I pulled out my phone, and showed her my 23andme app, “You see, there? A True Pirate King.”
“What does that mean?” she asked me. “To have the soul of a true pirate king?”
“It means I see the world for what it is - to be royal means to see the base reality.”
“Base reality?”
“Not be fooled by an illusion, except the one God’s wants me to fall for,” I told her.
“What’s an illusion?” she asked me.
I paused, looked at her. I didn’t think it would be possible to have her be interested me enough to want to meet out on a first date. We had chatted for months, and meeting with her in person made me feel unexpectedly nervous. “Beauty,” I said. “Is and illusion.”
“How?”
“Because you might be very beautiful, but ultimately you may not be as beautiful on the inside because maybe it’s hard for you to relate. That’s something that’s ultimately revealed over time.
“How exactly do you find that out?” she asked me.
“The plot,” I said. “Our actions. Our synergy.
“The story we make,” she said with a buoyancy that surprised me. “What do you think our tension is?”
‘Our tension is that we belong together, but I am a man who is climbing a mountain.”
“What’s wrong with climbing a mountain?”
“It’s hard to do with another person,” I said.
“But we’re here,” she said.
“I was delighted by you,” I told her. “Truth is when I saw your photograph, I thought you were some kind of AI photo.”

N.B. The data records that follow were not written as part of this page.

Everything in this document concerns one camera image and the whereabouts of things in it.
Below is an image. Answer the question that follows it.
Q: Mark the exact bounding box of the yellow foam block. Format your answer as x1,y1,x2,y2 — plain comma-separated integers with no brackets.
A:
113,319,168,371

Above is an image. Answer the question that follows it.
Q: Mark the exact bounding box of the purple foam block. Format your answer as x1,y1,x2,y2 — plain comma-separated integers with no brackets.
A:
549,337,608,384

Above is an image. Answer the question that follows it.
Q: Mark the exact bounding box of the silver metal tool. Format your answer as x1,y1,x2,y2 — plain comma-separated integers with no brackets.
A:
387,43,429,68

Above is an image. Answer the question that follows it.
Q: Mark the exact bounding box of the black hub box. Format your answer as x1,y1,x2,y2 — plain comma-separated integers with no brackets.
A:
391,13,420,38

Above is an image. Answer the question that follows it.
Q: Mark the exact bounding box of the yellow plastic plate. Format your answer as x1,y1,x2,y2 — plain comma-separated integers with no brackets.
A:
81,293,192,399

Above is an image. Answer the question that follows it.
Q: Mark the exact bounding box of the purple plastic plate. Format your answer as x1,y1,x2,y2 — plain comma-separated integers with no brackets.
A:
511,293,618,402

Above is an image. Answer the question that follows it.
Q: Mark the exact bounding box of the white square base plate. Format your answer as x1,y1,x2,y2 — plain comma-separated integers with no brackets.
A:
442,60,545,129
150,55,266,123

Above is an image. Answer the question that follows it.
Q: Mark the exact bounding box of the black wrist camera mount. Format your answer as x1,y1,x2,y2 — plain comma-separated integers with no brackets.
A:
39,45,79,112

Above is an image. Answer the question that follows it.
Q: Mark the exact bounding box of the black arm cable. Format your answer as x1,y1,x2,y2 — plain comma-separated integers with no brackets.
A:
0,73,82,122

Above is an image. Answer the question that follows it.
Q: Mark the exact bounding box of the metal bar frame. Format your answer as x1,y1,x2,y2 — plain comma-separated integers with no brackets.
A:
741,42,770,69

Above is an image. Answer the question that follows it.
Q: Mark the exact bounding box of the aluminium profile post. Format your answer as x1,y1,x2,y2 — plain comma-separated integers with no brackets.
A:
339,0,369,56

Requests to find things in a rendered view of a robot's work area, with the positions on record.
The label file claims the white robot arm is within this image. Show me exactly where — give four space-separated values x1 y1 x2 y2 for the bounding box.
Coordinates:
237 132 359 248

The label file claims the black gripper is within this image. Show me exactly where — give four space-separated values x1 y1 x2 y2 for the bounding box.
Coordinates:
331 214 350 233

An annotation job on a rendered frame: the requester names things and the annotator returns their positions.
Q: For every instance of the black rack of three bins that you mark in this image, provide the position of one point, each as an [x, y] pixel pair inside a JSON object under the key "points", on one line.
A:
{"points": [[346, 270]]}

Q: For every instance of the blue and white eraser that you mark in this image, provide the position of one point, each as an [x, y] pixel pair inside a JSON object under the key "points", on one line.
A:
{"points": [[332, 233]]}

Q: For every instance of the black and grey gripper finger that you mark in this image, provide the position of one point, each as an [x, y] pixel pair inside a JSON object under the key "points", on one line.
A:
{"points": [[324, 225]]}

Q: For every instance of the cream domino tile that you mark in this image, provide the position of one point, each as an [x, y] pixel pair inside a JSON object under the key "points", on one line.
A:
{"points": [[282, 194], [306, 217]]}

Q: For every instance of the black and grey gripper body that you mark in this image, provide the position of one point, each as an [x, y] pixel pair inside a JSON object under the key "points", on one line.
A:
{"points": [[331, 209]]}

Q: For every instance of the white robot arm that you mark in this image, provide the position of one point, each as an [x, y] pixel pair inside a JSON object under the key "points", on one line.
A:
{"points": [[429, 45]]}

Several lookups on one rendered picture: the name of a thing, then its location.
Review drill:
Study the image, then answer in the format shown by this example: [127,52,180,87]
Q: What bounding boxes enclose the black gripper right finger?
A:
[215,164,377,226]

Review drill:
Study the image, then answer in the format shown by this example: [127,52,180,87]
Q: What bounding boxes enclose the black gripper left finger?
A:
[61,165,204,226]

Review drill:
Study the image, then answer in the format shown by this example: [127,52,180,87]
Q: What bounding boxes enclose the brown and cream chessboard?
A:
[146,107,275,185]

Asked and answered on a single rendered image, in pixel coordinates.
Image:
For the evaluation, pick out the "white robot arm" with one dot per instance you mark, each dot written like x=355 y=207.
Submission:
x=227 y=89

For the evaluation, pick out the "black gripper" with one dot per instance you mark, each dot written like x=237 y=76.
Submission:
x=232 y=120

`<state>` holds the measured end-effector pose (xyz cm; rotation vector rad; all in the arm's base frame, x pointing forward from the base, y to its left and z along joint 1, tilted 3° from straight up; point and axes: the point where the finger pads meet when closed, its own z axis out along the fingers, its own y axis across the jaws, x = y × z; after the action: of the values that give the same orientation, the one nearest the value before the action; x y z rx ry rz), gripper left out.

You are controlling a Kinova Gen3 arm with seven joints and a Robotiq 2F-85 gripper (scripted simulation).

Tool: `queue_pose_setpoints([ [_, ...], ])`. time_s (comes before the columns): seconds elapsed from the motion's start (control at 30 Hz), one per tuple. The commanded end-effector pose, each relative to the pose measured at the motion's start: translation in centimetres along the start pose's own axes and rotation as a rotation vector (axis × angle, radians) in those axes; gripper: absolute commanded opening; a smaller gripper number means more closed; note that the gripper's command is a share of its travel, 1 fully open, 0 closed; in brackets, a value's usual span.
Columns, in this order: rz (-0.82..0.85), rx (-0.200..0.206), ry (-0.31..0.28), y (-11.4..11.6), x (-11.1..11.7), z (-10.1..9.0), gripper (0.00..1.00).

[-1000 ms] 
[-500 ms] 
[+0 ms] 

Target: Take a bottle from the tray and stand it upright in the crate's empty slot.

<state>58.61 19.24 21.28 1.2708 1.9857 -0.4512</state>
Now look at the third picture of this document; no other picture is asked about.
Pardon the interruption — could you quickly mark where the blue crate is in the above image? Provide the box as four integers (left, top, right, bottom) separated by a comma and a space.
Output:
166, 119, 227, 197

“So you’re climbing a mountain, and you stopped to talk to me?”
“Yes,” I told her.
“What do you hope to do in this little tent while you’re climbing this mountain?” she asked me at the dinner table.
“I like the way you talk,” I told her. “I get bored really easily, and you’re such a curious person -- it’s something we have in common.”
“What are you most curious about?” she asked me.
“My potential,” I told her. “I’d like to see what I can do if I really try.”
“Have you been not really trying?”
“No, it’s that I thought my life would be simple; but when I found out LAUSD schools was corrupt, it gave me purpose for the first time in my life.”
“How come?”
“Because I saw how they do it. I witnessed the process. I see how they’re abandoning those children in South Central like a bunch of detached greedy elites - people are like animals to them. I know the type well,” I told her.
“I do too,” she said. “Hundreds of wealthy elite men confess their sins to me. I know what they do, but I can’t report them because I”m their…their therapist. Rich people are so disgusting - what they do to those girls.”
She was the type of therapist the elites like to look at; sometimes she’d even get proposals over ten million dollars; and she turned down all of them, except she did say she let a man lick her toes for three million dollars, and that’s how she finally got ahead in the Los Angeles Dystopia.